音声再生用の関数(play_sound)は、画像撮影用のプログラムからコピーしました。 通知音のwavファイル(detection_sound.wav)は、独自に用意してSDカードの中に入れておきます。
以上で、Laundry Monitorの開発は完了です。 あとは、ベランダに設置して雨除けなどを作れば、洗濯物の監視を実現できます。
おわりに
今回はM5StickVというカメラ付きデバイスを使用して、落下した洗濯物を検出するツールを開発しました。

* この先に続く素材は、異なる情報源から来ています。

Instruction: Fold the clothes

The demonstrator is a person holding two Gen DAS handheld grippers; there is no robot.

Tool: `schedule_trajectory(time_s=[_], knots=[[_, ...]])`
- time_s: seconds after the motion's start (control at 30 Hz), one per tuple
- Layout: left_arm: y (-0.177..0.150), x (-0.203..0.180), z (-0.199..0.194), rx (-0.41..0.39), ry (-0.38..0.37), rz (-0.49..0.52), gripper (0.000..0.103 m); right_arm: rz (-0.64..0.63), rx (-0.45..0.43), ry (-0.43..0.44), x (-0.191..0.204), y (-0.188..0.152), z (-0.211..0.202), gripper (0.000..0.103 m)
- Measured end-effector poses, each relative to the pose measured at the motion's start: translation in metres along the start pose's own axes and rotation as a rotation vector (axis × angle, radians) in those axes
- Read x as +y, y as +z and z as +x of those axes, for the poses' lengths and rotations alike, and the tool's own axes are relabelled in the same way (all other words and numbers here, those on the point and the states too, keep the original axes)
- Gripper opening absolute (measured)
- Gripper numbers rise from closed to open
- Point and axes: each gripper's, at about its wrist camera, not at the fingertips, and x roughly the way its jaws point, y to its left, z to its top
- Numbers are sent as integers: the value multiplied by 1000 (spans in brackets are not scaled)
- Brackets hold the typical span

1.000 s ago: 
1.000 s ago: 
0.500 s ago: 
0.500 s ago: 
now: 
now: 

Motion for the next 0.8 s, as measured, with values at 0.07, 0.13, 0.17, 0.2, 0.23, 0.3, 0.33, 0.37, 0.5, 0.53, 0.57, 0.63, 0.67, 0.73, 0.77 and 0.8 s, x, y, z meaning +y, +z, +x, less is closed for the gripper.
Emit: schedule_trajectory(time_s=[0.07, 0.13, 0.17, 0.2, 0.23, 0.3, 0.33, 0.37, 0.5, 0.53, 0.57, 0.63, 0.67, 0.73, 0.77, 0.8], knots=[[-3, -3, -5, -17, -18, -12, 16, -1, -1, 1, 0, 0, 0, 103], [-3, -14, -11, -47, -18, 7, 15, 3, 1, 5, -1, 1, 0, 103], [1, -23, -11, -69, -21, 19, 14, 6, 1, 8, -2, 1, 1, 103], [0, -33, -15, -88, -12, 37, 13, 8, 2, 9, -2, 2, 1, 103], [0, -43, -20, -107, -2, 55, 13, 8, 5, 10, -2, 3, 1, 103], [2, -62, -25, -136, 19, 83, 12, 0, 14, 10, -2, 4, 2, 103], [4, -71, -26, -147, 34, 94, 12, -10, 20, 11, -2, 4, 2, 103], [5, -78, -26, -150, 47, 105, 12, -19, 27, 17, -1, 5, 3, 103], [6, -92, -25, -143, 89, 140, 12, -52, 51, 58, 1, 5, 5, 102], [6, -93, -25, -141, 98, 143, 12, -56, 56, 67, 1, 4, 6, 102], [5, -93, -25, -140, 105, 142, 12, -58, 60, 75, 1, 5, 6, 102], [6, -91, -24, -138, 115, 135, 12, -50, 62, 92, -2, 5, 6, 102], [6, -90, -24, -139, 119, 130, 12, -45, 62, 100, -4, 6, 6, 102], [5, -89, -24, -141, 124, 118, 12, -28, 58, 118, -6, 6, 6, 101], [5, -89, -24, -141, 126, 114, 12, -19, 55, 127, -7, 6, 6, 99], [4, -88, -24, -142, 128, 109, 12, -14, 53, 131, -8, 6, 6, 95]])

途中で説明したように、洗濯物の有無の判定は画像分類モデルではなく、SSDのような物体検出モデルを使用して実現することもできます。 また、今回は学習を簡単に行うためにV-Trainingを活用しましたが、TensorFlowなどで独自に作成したモデルのデプロイも可能です。 その場合、複雑なネットワークをM5StickV上で動かすためには、TensorFlow Liteのような軽量なモデルに変換する必要が出てきます。 今後は、そのような方法を使った検出精度の向上にも挑戦してみたいです。